Quantify with .isna().sum(), then choose a strategy such as dropna, mean/median/mode fills, or forward/backward fill. Exercises demonstrate each approach.

Q5. When should I use merge vs join vs concat?
Use merge for key-based column joins, join for index-based joins, and concat to stack or align along rows and columns. You’ll practice all three with edge cases.

Q6. loc or iloc—which is better?
Use loc for label-based selection and assignment, and iloc for position-based slices. Avoid chained indexing to prevent unintended copies.

Q7. How do I speed up large workflows?
Load only needed columns with usecols, stream with chunksize, downcast dtypes, convert low-cardinality text to category, and apply eval or query where useful.

Q8. What’s the difference between resample and rolling?
resample changes frequency (e.g., daily to weekly) and aggregates, while rolling computes windowed statistics at the original frequency. Assignments include comparisons.
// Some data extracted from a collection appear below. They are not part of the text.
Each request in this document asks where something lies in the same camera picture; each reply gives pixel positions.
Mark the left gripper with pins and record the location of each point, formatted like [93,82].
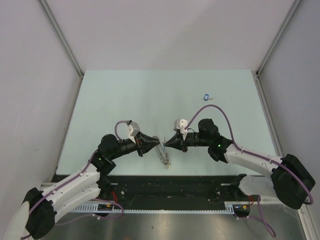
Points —
[145,142]

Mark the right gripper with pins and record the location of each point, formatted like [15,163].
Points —
[177,142]

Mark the metal disc keyring holder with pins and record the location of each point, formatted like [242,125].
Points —
[163,156]

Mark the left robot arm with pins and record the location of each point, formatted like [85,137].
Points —
[49,205]

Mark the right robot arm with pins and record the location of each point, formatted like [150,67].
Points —
[284,178]

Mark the dark blue tagged key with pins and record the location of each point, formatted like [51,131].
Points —
[207,97]

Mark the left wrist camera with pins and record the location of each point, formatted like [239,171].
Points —
[132,130]

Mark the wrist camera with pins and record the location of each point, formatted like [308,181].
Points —
[132,130]
[180,127]

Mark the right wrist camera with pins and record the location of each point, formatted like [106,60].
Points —
[180,127]

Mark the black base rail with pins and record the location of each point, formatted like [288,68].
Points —
[174,192]

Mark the white slotted cable duct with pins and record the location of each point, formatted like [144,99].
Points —
[106,208]

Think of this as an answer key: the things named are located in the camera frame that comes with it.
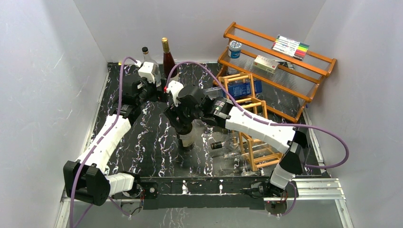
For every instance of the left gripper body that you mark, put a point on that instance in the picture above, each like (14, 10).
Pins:
(149, 92)

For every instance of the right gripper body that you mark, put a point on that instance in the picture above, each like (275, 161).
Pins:
(186, 116)

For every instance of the green wine bottle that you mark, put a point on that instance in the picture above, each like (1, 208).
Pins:
(186, 138)

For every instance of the dark red wine bottle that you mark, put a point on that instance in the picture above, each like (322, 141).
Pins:
(168, 60)

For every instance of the clear bottle bottom rack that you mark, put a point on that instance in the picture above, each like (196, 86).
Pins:
(245, 156)

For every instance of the clear bottle rack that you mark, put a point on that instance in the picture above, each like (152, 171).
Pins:
(234, 143)
(245, 156)

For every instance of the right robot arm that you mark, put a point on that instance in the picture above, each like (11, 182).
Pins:
(191, 103)

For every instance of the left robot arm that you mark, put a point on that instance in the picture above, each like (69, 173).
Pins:
(84, 178)

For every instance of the clear bottle lower rack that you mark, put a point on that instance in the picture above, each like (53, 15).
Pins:
(234, 143)

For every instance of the small clear plastic bottle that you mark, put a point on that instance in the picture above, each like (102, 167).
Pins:
(231, 71)

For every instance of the light wooden wine rack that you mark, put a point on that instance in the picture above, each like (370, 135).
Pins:
(249, 118)

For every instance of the blue white jar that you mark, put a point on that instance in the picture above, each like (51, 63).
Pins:
(234, 49)

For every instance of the green white box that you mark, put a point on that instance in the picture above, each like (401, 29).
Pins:
(265, 64)

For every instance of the orange wooden shelf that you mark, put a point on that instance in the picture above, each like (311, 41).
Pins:
(294, 83)

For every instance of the marker pen pack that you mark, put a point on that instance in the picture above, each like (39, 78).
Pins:
(290, 47)

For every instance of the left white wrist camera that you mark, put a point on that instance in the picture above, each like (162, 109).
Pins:
(148, 70)

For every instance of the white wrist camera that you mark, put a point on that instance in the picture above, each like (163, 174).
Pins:
(148, 70)
(174, 88)

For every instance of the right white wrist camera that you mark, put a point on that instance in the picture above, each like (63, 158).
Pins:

Q9. How do I avoid “SettingWithCopy” warnings?
Use single-step indexing such as df.loc[mask, 'col'] = … and return new objects from transforms. Assignments highlight safe coding patterns.

Q10. How much time should I allocate per assignment?
Plan 10–60 minutes per difficulty band. Time series, reshaping, and optimization exercises may take longer—prioritize correctness and clarity.